Why?

This looks like a lot of stuff, so why are we doing all this? The key motivation is to bring metrics together from various sources and look at them side by side so we can correlate the data and understand cause and effect. The various data sources of interest are:

  • Infrastructure metrics (CPU, Network IO,...)
  • Business metrics (Sign ups, logins, placed orders,...)
  • Events (deployments, auto-scaling activity,...)
  • Test metrics (response times, error rates,...)

This setup can be used

  • as a monitoring solution on your production system for your real traffic,
  • while running manual "experiments" tweaking various parts of your infrastructure trying to optimize your setup, and
  • for continuous load testing as part of your continuous integration setup in order to detect if a new build introduces new problems compared to previous ones.

Process (How?)

In case this is not your production monitoring setup, but you're planning on detecting bottlenecks via artificially generated traffic make sure you restore a well-defined state (that ideally matches your production environment as closely as possible - not only infrastructure-wise but also include all your data). The process of running a stress test "experiment" should include a fully automated setup of your test environment. After your test is done the environment can be shut down again. If you have everything automated up to the point where no manual interaction is required that should be an easy thing to do:

AWS Metrics ➞ CloudWatch

This is the simplest part: AWS is already collecting a lot of interesting metrics for the various services. Here are some of the namespaces and metrics we typically look at:

  • AWS/EC2: CPUUtilization, NetworkIn
  • AWS/ELB: HealthyHostCount, UnHealthyHostCount, RequestCount, HTTPCodeBackend*
  • AWS/ElastiCache: CacheMisses, CacheHits, CPUUtilization, CurrItems, CurrConnections
  • AWS/RDS: DatabaseConnections, CPUUtilization, SwapUsage, {Write|Read}{IOPS|Latency|Throughput}

Additional custom EC2 Metrics ➞ CloudWatch

But there's a number of important metrics that AWS does not provide. aws-mon.sh is a simple bash script designed to be called via cron that collects some more metrics and pushes them to CloudWatch as custom metrics (using the System/Detail/Linux namespace by default):

  • load average
  • interrupt
  • context switch
  • cpu (user/system/idle/wait/steal)
  • memory
  • swap
  • disk

I recommend using the development branch of ikeisuke's fork since it allows passing custom "group dimensions" allowing you to aggregate metrics on an auto-scaling group level the same way CloudWatch does with the default EC2 metrics. Also it will batch-submit all metrics instead of submitting all metrics individually to CloudWatch.
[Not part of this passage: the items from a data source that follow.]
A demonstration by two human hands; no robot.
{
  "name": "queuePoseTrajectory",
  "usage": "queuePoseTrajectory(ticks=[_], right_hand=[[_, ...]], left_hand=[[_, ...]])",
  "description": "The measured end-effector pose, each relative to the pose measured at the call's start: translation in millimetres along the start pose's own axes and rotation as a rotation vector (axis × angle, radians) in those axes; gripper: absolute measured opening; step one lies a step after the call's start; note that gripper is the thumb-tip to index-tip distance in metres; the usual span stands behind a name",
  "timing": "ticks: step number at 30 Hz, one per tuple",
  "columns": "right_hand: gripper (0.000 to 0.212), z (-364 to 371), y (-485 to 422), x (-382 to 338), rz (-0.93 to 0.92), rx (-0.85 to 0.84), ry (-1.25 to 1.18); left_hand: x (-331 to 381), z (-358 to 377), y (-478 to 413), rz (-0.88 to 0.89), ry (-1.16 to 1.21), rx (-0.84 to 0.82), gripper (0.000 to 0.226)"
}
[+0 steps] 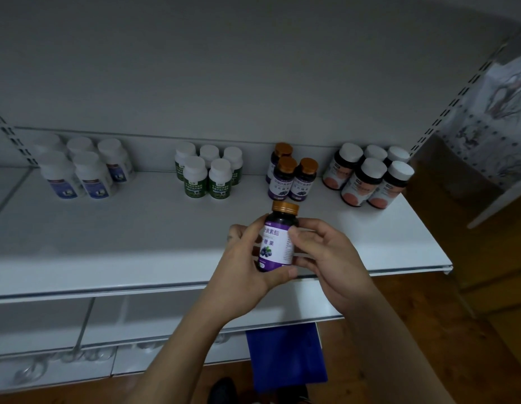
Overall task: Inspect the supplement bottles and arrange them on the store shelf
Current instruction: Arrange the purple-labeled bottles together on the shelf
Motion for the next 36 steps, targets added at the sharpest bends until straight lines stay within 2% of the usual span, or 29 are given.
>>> queuePoseTrajectory(ticks=[5, 12, 16, 27, 33, 36], right_hand=[[0.023, -5.3, -0.5, -4.6, 0.012, -0.024, 0.034], [0.029, -5.6, 1.0, -7.8, -0.007, 0.002, 0.034], [0.028, -8.1, 2.6, -6.9, -0.008, 0.006, 0.019], [0.038, -23.4, -1.3, -12.6, -0.002, -0.007, 0.001], [0.025, -43.8, -5.2, -20.1, -0.002, 0.008, -0.024], [0.018, -56.9, -7.9, -29.9, -0.019, -0.012, -0.014]], left_hand=[[-2.9, 0.0, 2.3, -0.093, 0.144, -0.009, 0.084], [0.6, 1.6, 2.2, -0.051, 0.232, -0.129, 0.053], [-1.7, 7.7, 2.7, -0.074, 0.23, -0.15, 0.062], [9.1, 21.9, -0.1, -0.068, 0.27, -0.153, 0.055], [26.1, 38.8, -5.7, -0.088, 0.339, -0.142, 0.036], [35.0, 51.2, -11.1, -0.115, 0.29, -0.024, 0.039]])
Point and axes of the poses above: each hand's wrist, its own y-axis away from the middle knuckle, its own z-axis out of the palm, x = y × z, the point moved 2 cm from there along -y, towards the middle knuckle, and after that the axes turned 6 degrees about -y, right-handed, at the moved point
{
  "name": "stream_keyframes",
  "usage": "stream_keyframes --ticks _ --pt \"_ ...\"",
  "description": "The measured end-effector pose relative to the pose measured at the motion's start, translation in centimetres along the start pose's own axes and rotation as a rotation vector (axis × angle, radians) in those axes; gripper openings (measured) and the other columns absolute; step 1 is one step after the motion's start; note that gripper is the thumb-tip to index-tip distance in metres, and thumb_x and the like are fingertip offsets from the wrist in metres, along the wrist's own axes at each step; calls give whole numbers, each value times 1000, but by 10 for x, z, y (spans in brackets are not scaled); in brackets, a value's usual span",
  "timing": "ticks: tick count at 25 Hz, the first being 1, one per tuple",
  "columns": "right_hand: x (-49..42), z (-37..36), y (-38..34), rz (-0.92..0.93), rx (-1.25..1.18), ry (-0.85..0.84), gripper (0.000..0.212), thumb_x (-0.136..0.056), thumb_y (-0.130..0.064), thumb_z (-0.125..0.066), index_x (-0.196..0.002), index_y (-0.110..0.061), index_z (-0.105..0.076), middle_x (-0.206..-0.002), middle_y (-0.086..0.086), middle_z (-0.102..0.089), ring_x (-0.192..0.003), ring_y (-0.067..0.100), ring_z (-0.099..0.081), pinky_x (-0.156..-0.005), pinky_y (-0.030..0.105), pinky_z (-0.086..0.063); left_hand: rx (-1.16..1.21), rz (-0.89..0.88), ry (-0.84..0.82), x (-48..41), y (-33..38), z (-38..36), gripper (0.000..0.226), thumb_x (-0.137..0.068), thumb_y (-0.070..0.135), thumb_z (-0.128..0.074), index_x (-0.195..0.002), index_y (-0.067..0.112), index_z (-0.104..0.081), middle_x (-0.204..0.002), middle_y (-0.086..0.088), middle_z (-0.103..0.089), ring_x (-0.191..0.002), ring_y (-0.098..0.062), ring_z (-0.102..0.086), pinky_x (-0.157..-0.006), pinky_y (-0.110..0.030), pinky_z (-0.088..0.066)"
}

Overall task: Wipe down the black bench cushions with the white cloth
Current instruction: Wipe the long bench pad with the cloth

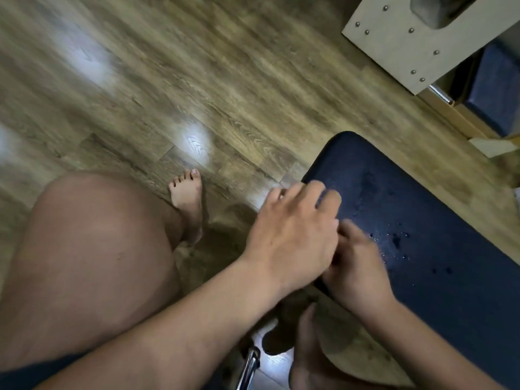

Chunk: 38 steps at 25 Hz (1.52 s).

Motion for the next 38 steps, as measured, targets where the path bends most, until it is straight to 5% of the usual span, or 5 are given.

INSTANCE_ID=$(ec2metadata --instance-id)
EC2_AZ=$(ec2metadata --availability-zone)
EC2_REGION=${EC2_AZ/%?/}
ASG_NAME=$(aws --output text --region "${EC2_REGION}" ec2 describe-tags --filters "Name=resource-id,Values=${INSTANCE_ID}" "Name=key,Values=aws:autoscaling:groupName" --query "Tags[0].Value")

line="* * * * * root /bin/bash ${BASEPATH}/lib/monitoring/aws-mon.sh --all-items --bulk-post --grouping-dimension AutoScalingGroupName=${ASG_NAME}"
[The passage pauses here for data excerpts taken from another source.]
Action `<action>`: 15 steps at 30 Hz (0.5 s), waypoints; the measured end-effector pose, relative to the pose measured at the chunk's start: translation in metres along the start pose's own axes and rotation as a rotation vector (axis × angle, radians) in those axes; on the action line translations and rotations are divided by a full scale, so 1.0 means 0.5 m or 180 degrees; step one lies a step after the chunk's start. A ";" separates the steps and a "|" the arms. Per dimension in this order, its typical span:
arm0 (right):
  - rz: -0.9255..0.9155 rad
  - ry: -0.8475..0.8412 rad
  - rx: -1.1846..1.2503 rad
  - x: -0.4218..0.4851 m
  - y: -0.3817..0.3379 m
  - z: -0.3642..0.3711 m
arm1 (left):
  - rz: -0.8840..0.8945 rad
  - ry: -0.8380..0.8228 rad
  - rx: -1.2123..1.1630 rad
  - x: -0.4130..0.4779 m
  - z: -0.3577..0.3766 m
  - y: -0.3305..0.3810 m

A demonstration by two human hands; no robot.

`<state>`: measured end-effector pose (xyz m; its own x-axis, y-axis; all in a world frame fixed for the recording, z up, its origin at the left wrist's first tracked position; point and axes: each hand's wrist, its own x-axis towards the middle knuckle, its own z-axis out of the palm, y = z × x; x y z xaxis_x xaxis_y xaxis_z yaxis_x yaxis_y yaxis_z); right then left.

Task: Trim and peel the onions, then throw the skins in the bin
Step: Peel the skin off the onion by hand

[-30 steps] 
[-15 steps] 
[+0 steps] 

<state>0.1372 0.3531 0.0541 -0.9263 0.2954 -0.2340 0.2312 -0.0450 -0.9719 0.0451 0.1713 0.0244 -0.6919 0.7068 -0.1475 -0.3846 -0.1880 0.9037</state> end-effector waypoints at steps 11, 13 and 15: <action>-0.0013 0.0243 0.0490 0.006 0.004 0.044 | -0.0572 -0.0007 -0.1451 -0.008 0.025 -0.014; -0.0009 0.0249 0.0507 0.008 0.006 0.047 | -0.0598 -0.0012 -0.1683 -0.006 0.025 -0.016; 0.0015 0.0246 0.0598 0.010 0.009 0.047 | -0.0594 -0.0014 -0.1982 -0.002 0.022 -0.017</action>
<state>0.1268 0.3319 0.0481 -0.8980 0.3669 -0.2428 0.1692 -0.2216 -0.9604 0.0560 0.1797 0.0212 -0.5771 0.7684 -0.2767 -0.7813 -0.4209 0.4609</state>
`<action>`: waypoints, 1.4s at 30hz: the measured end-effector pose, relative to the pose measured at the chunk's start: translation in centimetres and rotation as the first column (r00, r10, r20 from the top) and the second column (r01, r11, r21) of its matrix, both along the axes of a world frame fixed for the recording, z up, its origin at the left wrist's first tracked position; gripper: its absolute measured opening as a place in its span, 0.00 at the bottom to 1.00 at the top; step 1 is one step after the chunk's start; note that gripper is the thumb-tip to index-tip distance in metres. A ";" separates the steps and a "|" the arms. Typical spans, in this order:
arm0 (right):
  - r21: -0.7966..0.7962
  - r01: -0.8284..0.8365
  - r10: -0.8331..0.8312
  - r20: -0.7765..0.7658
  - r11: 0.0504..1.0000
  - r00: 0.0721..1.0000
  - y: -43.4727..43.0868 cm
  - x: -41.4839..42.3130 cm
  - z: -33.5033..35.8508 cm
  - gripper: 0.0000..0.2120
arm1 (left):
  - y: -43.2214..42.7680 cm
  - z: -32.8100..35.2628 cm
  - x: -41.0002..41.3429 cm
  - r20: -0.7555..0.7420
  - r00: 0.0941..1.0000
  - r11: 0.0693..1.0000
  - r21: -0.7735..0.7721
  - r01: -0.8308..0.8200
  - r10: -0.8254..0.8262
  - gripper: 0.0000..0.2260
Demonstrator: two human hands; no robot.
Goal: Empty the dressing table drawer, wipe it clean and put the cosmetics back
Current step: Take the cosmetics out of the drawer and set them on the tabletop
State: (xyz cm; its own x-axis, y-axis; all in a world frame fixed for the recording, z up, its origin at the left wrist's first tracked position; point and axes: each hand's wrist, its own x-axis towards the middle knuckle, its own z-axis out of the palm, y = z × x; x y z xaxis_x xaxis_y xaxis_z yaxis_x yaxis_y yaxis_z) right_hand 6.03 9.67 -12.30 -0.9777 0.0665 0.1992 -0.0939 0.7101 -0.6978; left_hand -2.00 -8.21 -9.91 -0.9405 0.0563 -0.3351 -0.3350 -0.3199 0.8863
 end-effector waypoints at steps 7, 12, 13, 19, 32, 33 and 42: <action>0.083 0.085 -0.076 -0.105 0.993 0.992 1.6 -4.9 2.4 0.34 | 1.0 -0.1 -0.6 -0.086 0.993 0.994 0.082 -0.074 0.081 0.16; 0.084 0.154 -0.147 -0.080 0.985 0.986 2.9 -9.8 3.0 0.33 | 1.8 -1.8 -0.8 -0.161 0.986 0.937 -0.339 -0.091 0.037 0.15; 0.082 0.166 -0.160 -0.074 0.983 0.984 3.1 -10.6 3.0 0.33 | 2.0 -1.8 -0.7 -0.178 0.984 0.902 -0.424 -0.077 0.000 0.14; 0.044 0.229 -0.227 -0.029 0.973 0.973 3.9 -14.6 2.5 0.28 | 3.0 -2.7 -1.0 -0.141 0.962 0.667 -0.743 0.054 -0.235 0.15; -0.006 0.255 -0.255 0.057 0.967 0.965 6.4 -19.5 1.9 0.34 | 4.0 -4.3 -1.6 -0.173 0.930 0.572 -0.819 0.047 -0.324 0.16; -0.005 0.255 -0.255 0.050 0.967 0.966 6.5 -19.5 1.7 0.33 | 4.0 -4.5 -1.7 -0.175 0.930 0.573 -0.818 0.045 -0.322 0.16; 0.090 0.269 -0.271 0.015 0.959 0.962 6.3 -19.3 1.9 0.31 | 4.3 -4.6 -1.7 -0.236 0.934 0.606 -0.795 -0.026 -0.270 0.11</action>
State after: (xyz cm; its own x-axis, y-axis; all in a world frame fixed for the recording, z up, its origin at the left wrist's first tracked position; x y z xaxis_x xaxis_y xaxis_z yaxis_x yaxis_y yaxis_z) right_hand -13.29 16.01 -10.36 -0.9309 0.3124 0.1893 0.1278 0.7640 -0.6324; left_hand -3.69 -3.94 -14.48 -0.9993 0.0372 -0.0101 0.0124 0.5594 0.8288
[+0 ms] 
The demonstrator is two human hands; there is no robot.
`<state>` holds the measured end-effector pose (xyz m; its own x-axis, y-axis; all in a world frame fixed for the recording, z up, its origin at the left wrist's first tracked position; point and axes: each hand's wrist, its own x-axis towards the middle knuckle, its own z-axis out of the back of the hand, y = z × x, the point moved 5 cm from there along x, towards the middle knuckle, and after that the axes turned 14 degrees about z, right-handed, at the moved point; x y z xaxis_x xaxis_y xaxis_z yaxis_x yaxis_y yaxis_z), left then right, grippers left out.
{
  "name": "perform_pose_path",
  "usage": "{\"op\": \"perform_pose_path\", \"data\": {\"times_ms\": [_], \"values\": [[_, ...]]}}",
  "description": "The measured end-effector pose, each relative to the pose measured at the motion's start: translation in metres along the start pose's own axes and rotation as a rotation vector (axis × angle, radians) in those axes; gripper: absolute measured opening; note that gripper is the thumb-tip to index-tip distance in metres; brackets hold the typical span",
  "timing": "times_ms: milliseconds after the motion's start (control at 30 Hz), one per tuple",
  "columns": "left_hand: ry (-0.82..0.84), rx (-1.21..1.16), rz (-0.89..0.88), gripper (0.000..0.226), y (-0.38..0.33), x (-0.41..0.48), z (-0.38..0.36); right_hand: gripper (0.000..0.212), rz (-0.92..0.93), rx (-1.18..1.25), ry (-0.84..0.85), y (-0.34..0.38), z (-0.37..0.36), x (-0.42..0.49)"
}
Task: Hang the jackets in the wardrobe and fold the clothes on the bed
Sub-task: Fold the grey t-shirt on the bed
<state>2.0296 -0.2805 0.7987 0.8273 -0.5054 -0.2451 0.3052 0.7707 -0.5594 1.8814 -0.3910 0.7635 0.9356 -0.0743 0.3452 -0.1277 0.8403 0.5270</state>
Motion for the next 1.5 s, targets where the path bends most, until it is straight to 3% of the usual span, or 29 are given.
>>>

echo "$line" >> /etc/crontab

App metrics ➞ CloudWatch

Besides infrastructure metrics there's also a lot of things going on in your application that you might want to correlate to traffic, performance and other events. In case of an online store interesting metrics include:

  • logins, signups
  • placing items into your cart
  • submitting orders
  • average number of items in cart
  • average cart value
  • ...

For Magento I've kickstarted a Aoe_Metrics module that will provide a simple skeleton making it easy to aggregate custom metrics in an event observer and let Aoe_Metrics take care of submitting them to CloudWatch. (Example: OrderStateCount)

Logs ➞ CloudWatch Logs ➞ CloudWatch Metrics

Another trivial part (since this is a mechanism AWS provides) is streaming logs files to CloudWatch. You need to install and configure the CloudWatch Logs Agent that will take care of pushing all your log entries to CloudWatch logs in near real-time.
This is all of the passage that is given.